Below, find the line containing "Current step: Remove" and the line containing "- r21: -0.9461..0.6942"; reproduce exactly those two and every line between them, omitting pictures.
┌─ Data for analysis
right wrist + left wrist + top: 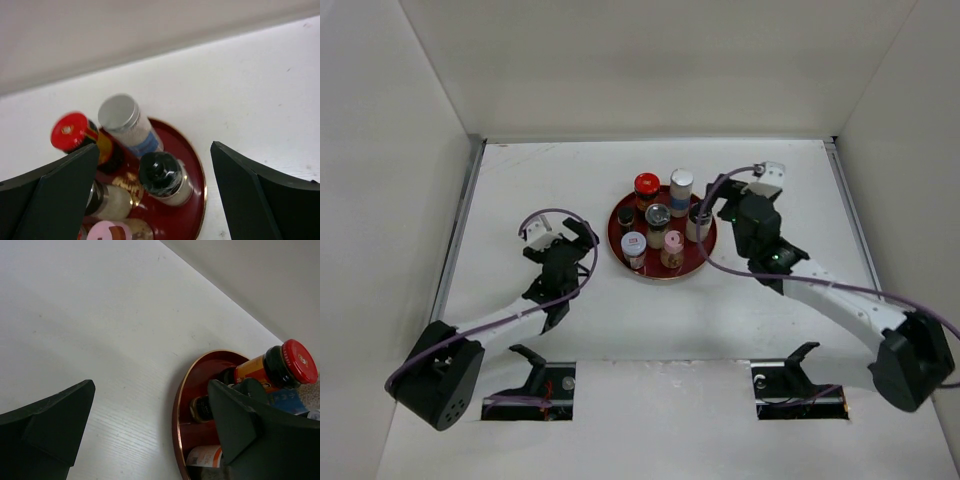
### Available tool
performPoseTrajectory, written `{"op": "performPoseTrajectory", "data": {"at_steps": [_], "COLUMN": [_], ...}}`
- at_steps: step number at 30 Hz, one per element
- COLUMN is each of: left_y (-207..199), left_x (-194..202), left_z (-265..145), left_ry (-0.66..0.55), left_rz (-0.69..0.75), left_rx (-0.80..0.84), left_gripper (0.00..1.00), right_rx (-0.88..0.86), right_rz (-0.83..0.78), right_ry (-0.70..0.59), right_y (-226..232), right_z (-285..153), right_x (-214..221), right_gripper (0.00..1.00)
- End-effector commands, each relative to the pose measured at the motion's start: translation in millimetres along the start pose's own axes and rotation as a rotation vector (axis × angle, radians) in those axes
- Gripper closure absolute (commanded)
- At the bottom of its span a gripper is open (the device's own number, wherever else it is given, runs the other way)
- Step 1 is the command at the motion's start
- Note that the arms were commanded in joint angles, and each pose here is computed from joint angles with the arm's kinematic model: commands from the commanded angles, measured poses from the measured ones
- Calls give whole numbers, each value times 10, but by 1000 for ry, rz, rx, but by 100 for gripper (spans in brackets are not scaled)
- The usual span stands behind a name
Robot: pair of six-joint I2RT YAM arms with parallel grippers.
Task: Organize the condiment bottles
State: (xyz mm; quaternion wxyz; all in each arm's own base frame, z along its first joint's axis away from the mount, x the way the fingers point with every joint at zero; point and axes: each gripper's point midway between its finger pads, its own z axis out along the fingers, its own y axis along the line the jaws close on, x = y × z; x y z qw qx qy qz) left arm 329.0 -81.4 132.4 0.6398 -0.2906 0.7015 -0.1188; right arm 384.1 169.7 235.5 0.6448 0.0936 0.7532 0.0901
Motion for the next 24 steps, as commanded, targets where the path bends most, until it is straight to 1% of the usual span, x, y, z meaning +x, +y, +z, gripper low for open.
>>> {"op": "performPoseTrajectory", "data": {"at_steps": [1,3,7,10,14,17,21,23,24], "left_y": [-191,-261,-332,-343,-404,-448,-412,-345,-327], "left_x": [-84,-43,-48,-67,-80,-108,-115,-99,-93], "left_z": [48,53,44,37,6,-1,28,60,69], "left_ry": [0,24,42,41,43,38,35,39,41], "left_rz": [-15,-11,-22,-28,-30,-34,-32,-22,-16], "left_rx": [12,31,65,72,92,103,89,68,60], "left_gripper": [0,0,0,0,0,0,0,0,0], "right_rx": [118,185,296,323,315,312,276,253,237], "right_rz": [100,138,246,336,376,369,382,385,387], "right_ry": [-105,-119,-91,-83,-66,-52,-36,-42,-45], "right_y": [-440,-741,-1359,-1610,-1614,-1582,-1515,-1468,-1432], "right_z": [-139,-177,-208,-194,-132,-88,-85,-105,-125], "right_x": [-218,-177,150,312,400,456,483,438,407], "right_gripper": [0,0,0,0,0,0,0,8,18]}}
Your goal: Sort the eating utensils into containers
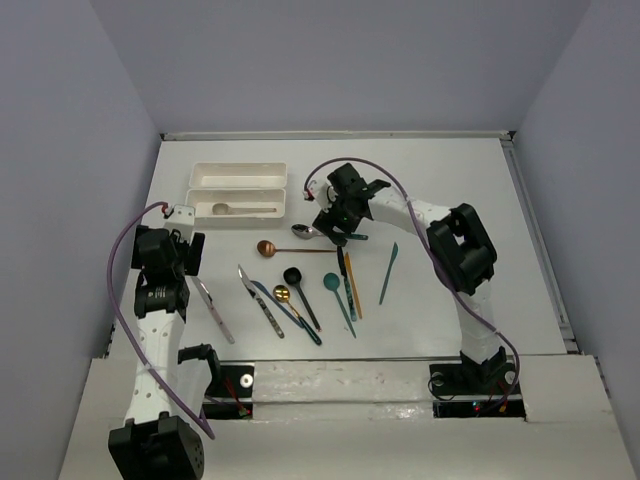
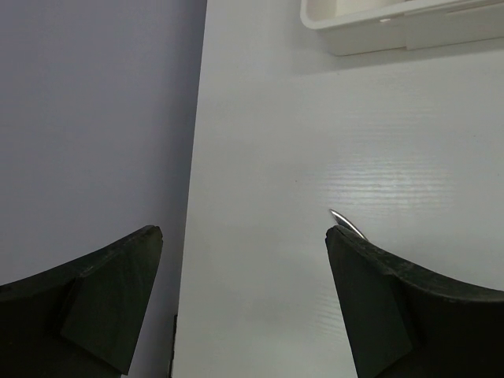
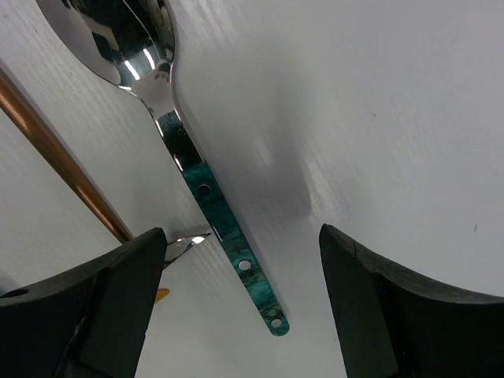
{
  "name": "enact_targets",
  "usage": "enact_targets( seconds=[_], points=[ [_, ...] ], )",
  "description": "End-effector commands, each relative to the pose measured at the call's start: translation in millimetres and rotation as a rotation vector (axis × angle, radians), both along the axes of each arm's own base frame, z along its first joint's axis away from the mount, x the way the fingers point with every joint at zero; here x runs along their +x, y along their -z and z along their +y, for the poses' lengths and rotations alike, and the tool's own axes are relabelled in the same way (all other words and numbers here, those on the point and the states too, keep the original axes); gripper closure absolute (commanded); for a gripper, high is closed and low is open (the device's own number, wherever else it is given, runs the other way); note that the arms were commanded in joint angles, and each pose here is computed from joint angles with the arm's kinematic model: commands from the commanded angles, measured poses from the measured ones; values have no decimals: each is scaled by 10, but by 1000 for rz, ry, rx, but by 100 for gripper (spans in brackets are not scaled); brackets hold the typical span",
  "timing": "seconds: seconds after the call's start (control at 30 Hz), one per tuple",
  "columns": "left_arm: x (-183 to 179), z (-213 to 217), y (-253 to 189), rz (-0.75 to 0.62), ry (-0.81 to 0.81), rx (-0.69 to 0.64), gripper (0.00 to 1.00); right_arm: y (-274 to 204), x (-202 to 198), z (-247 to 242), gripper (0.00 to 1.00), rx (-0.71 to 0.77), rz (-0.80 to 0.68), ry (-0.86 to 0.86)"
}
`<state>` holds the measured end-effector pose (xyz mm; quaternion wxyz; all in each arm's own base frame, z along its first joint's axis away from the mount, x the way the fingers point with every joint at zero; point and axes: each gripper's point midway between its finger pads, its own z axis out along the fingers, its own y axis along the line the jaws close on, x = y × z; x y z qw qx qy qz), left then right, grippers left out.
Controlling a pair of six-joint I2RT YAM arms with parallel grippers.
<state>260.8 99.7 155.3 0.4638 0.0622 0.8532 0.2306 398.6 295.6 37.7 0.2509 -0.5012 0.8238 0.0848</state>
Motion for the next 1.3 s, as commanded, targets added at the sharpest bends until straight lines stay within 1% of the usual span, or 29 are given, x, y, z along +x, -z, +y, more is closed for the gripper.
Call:
enact_targets(
  seconds=[0.0, 0.07, 0.17, 0.23, 0.4, 0.5, 0.57, 0.6, 0.63, 0.67, 0.7, 0.73, 0.83, 0.87, 0.9, 0.97, 1.07, 1.1, 1.13, 1.17, 1.2, 1.23, 1.27],
  points=[
    [30, 27, -84, -33, -5, 10, 1, -256, 119, 188, 19, 66, -38, -27],
    [37, 22, -93, -36, -3, 7, 1, -147, 135, 160, 21, 41, -28, -16],
    [40, 28, -96, -36, -7, 7, 1, -16, 159, 113, 29, 5, -22, -2],
    [42, 31, -91, -36, -8, 9, 1, 24, 191, 84, 38, -17, -31, 5],
    [44, 60, -106, -37, -19, 20, 1, 67, 116, 107, 40, -4, -6, -32],
    [47, 67, -98, -37, -21, 24, 1, 14, 106, 98, 42, -1, -18, -42],
    [54, 66, -96, -38, -19, 24, 1, 43, 146, 56, 57, -27, -34, -35],
    [58, 66, -106, -41, -20, 23, 1, 45, 172, 48, 69, -37, -44, -37],
    [58, 65, -105, -42, -21, 22, 1, 67, 212, 11, 75, -61, -59, -28],
    [58, 68, -102, -40, -22, 22, 1, 97, 255, -4, 80, -77, -73, -23],
    [60, 66, -108, -43, -21, 22, 1, 102, 290, -25, 82, -91, -87, -18],
    [58, 63, -91, -40, -19, 22, 1, 126, 353, -98, 86, -136, -114, -4],
    [57, 57, -46, -33, -12, 23, 1, 90, 490, -177, 94, -193, -167, 22],
    [51, 59, -18, -30, -13, 24, 1, 71, 533, -233, 100, -226, -190, 29],
    [50, 61, -10, -30, -14, 25, 1, 41, 556, -252, 100, -237, -204, 32],
    [43, 71, 14, -28, -19, 29, 1, -40, 605, -299, 100, -261, -236, 42],
    [39, 87, 17, -30, -26, 36, 1, -339, 697, -333, 100, -255, -308, 86],
    [35, 94, 16, -31, -30, 38, 1, -471, 737, -311, 100, -232, -336, 102],
    [35, 93, 19, -31, -30, 39, 1, -625, 768, -278, 100, -192, -360, 136],
    [40, 97, 14, -35, -32, 38, 1, -930, 800, -241, 100, -135, -408, 161],
    [47, 87, 17, -38, -28, 34, 1, -1179, 858, -144, 100, -58, -453, 175],
    [64, 76, 5, -48, -27, 23, 1, -1574, 851, 37, 100, 67, -515, 184],
    [66, 74, 14, -47, -30, 18, 1, -1575, 819, 88, 100, 81, -508, 189]
  ],
)
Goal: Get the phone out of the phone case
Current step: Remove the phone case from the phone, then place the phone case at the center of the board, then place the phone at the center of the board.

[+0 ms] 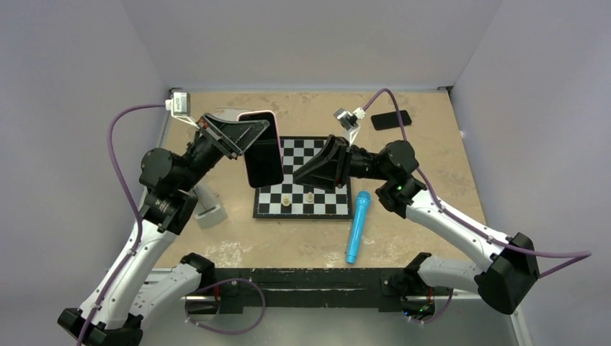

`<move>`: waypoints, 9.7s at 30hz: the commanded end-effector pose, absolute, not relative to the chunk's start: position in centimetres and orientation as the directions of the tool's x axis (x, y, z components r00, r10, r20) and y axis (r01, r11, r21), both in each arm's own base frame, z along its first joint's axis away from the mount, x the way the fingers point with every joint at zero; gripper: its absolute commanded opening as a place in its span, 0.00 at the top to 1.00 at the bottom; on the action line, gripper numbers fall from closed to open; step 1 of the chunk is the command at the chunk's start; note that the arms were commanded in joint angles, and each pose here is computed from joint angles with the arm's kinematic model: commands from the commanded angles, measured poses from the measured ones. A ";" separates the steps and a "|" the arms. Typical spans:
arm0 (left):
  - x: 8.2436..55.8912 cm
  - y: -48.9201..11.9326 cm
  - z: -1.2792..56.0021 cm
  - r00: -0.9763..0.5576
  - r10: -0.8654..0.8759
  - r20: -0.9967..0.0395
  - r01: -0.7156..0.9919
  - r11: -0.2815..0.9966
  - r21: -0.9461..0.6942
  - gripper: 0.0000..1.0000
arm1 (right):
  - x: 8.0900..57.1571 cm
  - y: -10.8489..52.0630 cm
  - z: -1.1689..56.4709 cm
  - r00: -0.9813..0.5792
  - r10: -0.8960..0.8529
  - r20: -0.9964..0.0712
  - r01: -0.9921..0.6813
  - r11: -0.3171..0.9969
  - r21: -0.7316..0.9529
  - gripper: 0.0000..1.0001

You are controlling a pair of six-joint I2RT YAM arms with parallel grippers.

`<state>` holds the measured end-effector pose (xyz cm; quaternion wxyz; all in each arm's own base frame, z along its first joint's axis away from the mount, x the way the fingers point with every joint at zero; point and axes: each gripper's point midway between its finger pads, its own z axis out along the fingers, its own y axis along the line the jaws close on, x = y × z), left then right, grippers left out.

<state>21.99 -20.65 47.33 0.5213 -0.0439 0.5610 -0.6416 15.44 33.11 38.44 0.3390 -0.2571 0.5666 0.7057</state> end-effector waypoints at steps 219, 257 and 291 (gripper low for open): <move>48.6 -11.4 22.2 -0.022 -0.999 -0.029 -0.454 0.035 -0.890 0.00 | 29.8 18.0 27.1 -0.578 0.542 -0.611 -0.347 0.515 0.784 1.00; 32.8 -15.3 39.1 -0.036 -0.226 -0.974 0.380 0.898 -0.222 0.01 | 50.6 0.2 9.2 -0.251 0.943 -0.218 0.287 0.287 0.914 0.91; 34.6 -13.2 38.1 -0.083 -0.305 -0.949 0.336 0.888 -0.315 0.05 | 51.6 2.1 5.3 -0.114 0.989 -0.089 0.394 0.127 0.910 0.80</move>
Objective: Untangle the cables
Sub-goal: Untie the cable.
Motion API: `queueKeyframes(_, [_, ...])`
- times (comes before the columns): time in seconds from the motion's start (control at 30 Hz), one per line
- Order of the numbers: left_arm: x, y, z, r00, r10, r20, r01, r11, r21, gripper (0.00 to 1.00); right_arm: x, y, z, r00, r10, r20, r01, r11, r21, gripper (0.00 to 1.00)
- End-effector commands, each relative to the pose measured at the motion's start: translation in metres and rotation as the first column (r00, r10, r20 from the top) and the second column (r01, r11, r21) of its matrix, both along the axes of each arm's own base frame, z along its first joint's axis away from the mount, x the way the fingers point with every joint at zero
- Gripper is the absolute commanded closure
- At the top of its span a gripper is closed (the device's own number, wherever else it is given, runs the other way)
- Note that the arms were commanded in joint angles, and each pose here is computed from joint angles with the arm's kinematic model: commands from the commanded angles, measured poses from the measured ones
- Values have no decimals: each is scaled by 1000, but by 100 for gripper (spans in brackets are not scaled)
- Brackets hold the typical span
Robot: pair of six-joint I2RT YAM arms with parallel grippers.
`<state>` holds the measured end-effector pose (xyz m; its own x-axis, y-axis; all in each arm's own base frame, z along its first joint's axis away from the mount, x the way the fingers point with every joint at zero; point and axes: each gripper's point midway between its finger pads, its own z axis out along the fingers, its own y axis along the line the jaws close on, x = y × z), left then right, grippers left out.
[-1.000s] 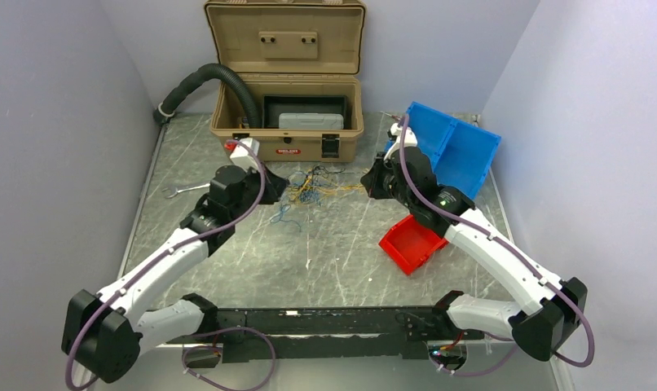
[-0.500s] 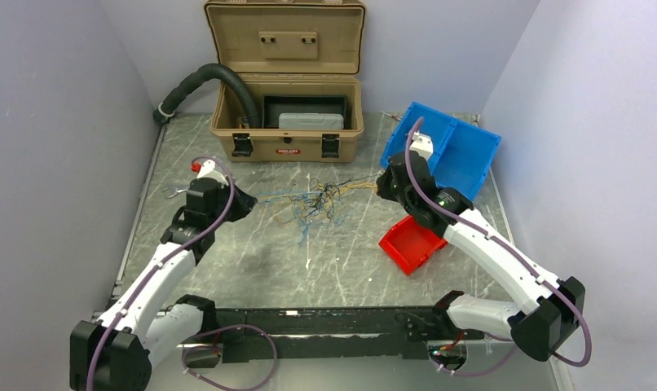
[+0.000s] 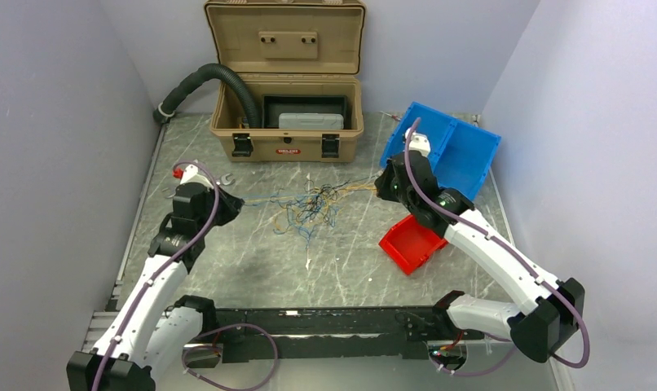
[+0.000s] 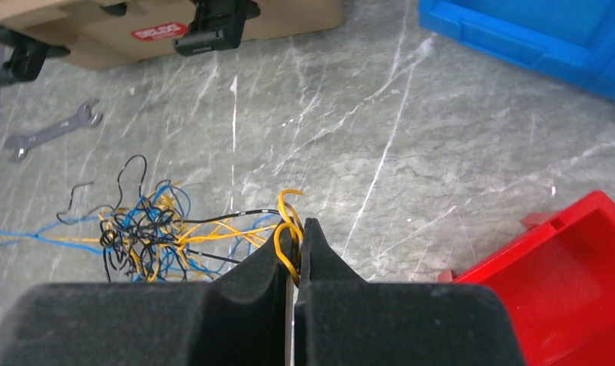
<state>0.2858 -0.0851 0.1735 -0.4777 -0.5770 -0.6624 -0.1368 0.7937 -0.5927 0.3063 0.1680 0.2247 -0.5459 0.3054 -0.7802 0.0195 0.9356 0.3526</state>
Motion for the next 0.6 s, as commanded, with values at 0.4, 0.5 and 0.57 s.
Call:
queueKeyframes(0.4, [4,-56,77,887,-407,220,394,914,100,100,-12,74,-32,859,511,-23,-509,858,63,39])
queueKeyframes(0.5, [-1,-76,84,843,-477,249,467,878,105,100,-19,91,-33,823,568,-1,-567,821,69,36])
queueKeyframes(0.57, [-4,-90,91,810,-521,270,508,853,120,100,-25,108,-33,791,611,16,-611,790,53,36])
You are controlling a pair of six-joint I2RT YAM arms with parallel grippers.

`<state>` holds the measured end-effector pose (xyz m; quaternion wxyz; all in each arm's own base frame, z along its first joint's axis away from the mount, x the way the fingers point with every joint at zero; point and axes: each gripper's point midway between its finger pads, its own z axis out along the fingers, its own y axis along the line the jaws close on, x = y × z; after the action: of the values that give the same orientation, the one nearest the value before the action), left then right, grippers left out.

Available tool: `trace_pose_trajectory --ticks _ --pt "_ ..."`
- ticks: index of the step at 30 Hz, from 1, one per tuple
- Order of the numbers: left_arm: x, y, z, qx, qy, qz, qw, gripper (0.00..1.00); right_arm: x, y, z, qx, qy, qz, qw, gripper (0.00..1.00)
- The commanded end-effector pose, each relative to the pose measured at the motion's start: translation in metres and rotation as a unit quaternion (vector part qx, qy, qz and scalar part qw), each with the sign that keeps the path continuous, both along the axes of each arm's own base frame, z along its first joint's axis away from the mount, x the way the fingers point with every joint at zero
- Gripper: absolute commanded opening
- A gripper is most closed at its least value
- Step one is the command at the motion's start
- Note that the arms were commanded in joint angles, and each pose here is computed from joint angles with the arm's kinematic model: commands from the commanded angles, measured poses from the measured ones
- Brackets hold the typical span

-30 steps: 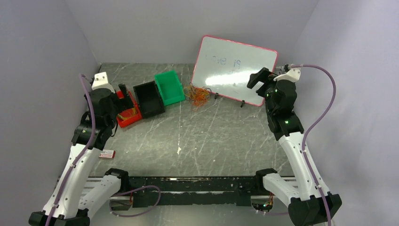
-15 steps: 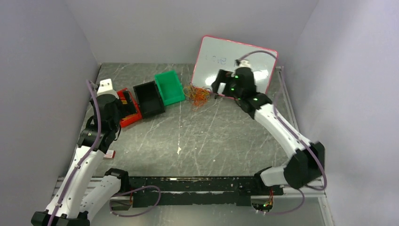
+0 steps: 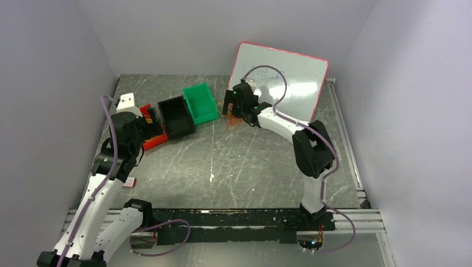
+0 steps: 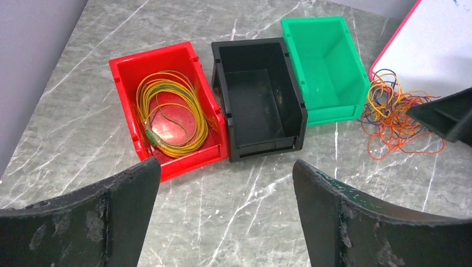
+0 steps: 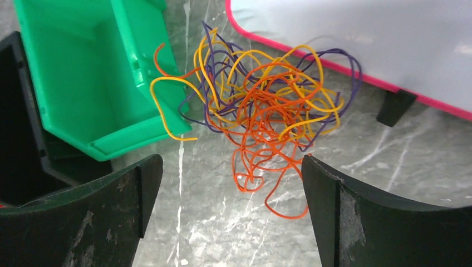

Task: Untangle the cables

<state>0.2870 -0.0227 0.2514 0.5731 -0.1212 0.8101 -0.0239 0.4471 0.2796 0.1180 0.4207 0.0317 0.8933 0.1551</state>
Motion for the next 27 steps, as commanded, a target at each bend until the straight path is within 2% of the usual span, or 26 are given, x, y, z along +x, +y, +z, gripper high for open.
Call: trace_pose_trajectory --ticks 1,14,17,23,27 --pt "0.004 -0.002 0.004 -0.009 -0.014 -0.006 1.000 0.93 0.016 0.011 -0.004 0.007 -0.007 -0.012 1.000 1.00" --pt "0.006 -0.001 0.000 -0.010 -0.005 -0.006 1.000 0.93 0.045 0.004 -0.067 -0.079 0.026 -0.048 0.995 1.00" --pt "0.007 -0.002 -0.002 -0.010 -0.003 -0.008 1.000 0.92 0.048 0.003 -0.079 -0.088 0.031 -0.055 0.994 0.96" --pt "0.007 -0.002 -0.003 -0.011 -0.001 -0.009 1.000 0.91 0.047 0.000 -0.086 -0.089 0.028 -0.058 0.994 0.63" --pt "0.008 -0.001 -0.003 -0.012 0.000 -0.010 1.000 0.91 0.042 -0.004 -0.070 -0.084 0.005 -0.050 0.995 0.39"
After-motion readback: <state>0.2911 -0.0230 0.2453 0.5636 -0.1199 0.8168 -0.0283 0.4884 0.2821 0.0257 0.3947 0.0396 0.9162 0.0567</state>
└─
§ Task answer:
Current step: Remove the phone case from the phone, then place the phone case at the center of the board, then place the phone at the center of the board.

[+0 ms] 

`<move>`: waypoints, 9.7s at 30hz: the commanded end-effector pose, absolute, not relative to the chunk's start: position in centimetres and orientation as the directions of the tool's x axis (x, y, z components r00, r10, r20) and y axis (r01, r11, r21), both in each arm's own base frame, z along its first joint's axis away from the mount, x the way the fingers point with every joint at zero; gripper: its absolute commanded opening as a place in its span, 0.00 at the top to 1.00 at the bottom; on the action line, gripper numbers fall from closed to open; step 1 of the chunk is the command at the chunk's start; note that the arms were commanded in joint angles, and each pose here is computed from joint angles with the arm's kinematic model: commands from the commanded angles, measured poses from the measured ones. A ";" separates the steps and a "|" the arms. Typical spans:
arm0 (left):
  - x: 8.2436..55.8912 cm
  - y: -48.9201..11.9326 cm
  - z: -1.2792..56.0021 cm
  - r00: -0.9763..0.5576
  - r10: -0.8654..0.8759
  - r20: -0.9967..0.0395
  - r01: -0.7156..0.9919
  - r11: -0.2815..0.9966
  - r21: -0.9461..0.6942

This is the complete answer to the exercise.